→ WHAT YOU HAVE TO DO:
When you reach the line in the data below that contains "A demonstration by", please start repeating lines exactly, and stop after the line that contains "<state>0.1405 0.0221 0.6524", repeating nothing else.

[Data records]
______________________________
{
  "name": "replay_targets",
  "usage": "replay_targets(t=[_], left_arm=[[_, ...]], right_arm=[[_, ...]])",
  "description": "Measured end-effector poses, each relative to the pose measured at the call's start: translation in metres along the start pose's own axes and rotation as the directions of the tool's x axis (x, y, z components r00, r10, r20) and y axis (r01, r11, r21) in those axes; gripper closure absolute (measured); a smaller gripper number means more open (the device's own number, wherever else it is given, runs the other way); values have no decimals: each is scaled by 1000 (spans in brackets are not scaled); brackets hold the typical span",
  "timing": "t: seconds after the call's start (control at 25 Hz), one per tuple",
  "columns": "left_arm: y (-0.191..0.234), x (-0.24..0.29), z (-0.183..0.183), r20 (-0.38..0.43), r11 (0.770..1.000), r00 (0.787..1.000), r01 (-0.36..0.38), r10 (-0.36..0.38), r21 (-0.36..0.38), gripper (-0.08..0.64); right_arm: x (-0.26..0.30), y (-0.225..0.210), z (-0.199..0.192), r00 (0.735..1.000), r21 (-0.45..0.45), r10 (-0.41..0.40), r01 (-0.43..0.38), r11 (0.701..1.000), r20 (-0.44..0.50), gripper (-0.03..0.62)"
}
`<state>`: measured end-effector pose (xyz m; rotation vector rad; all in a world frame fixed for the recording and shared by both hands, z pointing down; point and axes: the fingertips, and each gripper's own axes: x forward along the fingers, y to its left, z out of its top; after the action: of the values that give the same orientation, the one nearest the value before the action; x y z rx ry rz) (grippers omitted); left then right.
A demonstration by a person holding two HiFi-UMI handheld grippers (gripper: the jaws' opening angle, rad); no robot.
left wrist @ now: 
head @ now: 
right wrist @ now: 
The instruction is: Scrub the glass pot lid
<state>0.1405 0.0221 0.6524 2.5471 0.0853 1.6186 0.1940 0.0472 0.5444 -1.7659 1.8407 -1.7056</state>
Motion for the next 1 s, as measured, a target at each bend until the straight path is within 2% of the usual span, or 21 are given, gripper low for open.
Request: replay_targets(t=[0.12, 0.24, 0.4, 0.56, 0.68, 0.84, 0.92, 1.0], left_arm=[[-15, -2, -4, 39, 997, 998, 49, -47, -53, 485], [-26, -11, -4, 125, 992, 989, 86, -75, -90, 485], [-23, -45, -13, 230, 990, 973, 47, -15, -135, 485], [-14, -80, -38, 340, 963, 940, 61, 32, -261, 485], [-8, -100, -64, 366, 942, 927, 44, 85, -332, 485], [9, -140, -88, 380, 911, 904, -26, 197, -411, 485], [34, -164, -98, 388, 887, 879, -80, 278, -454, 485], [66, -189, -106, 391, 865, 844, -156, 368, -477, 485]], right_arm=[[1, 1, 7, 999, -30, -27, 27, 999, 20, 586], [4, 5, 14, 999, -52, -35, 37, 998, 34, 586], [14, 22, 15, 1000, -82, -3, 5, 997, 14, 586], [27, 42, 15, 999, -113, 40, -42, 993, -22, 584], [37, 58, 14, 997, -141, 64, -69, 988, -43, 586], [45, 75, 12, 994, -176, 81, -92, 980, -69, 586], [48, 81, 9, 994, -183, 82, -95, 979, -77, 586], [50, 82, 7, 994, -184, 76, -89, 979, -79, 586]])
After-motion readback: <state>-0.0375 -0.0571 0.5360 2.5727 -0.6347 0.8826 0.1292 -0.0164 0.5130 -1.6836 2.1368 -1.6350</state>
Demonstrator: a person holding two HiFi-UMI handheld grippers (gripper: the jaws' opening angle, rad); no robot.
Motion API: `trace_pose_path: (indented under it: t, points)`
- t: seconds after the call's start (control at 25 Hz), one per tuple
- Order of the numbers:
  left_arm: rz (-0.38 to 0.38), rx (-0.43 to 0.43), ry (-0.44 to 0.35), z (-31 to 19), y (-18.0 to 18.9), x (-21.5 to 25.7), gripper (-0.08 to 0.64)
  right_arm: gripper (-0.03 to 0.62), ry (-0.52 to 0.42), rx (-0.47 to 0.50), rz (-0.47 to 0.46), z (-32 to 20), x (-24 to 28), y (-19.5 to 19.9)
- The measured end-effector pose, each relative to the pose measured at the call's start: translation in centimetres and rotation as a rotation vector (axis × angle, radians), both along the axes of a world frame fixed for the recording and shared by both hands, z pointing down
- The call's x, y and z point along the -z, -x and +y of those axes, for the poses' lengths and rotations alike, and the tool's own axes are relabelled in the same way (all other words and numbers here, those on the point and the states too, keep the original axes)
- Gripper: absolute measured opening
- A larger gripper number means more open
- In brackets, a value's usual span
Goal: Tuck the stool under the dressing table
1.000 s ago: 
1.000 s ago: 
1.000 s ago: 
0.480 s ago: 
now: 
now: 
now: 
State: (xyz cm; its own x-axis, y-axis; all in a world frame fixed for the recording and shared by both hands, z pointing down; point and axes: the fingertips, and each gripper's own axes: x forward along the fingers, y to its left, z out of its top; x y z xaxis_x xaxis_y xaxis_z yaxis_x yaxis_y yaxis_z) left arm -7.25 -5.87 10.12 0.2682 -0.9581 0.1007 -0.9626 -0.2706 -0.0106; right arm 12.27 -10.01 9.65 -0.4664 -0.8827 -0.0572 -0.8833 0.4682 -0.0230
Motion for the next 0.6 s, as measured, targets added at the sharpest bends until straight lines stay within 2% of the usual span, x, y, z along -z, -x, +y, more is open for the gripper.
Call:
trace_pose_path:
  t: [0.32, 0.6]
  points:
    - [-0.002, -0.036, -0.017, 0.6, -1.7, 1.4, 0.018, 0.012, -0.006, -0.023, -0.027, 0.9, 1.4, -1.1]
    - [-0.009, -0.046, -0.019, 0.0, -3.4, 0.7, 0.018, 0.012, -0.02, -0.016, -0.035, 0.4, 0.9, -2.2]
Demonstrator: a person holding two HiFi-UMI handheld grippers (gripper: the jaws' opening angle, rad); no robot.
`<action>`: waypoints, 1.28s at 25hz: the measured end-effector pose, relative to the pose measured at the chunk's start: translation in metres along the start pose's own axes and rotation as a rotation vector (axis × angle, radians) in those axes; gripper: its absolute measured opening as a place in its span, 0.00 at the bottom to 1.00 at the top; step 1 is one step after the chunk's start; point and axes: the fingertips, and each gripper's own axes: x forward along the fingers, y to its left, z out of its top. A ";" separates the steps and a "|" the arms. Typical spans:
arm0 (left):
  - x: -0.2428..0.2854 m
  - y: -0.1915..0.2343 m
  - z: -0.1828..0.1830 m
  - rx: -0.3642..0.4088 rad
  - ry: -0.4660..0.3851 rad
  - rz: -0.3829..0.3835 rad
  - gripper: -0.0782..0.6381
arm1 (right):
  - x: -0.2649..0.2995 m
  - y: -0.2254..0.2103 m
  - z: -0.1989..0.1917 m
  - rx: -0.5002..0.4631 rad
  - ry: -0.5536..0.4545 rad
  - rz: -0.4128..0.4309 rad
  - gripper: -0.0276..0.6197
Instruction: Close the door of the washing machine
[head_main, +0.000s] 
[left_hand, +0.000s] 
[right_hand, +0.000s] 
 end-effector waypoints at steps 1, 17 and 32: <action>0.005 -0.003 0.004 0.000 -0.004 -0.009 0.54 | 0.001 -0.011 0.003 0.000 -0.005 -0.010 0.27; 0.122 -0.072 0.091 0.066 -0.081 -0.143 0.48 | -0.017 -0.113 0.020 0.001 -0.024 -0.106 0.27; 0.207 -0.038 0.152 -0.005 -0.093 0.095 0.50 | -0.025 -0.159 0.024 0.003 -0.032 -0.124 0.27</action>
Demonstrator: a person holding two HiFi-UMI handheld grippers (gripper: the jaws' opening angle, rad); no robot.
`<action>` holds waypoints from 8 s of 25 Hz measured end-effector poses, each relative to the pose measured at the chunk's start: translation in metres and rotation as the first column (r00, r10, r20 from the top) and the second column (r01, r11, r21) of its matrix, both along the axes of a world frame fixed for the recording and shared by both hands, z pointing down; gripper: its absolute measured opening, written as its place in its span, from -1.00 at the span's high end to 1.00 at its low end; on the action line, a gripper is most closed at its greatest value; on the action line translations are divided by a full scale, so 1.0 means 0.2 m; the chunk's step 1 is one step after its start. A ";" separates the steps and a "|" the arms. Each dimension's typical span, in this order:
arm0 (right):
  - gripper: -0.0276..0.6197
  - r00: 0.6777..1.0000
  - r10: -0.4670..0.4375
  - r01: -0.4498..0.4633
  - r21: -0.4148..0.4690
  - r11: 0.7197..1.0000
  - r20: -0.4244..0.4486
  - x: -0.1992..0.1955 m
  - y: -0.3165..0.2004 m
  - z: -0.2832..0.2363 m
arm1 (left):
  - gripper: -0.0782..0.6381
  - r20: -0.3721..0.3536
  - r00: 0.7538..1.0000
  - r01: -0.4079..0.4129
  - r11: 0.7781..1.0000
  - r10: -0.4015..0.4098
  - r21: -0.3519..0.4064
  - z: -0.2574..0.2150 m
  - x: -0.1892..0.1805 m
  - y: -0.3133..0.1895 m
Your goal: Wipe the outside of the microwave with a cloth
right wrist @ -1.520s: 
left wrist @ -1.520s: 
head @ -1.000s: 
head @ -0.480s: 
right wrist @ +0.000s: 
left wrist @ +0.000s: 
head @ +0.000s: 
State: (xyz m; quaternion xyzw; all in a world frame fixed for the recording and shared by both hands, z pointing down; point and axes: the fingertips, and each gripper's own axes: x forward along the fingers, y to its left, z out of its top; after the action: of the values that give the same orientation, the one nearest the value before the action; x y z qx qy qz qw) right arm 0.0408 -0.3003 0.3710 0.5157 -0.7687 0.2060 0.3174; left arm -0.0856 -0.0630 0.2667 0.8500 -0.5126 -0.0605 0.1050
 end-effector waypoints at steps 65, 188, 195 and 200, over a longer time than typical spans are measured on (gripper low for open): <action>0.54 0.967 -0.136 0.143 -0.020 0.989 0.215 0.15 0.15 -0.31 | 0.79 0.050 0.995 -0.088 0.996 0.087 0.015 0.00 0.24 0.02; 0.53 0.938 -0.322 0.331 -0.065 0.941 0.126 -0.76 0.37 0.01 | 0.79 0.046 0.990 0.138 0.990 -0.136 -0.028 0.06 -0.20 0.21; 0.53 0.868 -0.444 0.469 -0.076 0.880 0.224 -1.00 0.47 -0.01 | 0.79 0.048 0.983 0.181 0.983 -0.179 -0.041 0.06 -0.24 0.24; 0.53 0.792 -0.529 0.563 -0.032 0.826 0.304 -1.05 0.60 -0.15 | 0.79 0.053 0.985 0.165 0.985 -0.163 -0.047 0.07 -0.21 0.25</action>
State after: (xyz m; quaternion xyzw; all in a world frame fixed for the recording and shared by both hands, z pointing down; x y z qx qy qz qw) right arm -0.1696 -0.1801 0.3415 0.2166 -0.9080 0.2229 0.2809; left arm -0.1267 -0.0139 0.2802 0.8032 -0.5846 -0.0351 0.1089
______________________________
→ REPLY:
A demonstration by a person holding two HiFi-UMI handheld grippers (gripper: the jaws' opening angle, rad); no robot.
left wrist @ now: 
head @ now: 
right wrist @ now: 
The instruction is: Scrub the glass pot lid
<state>0.1405 0.0221 0.6524 2.5471 0.0853 1.6186 0.1940 0.0472 0.5444 -1.7659 1.8407 -1.7056</state>

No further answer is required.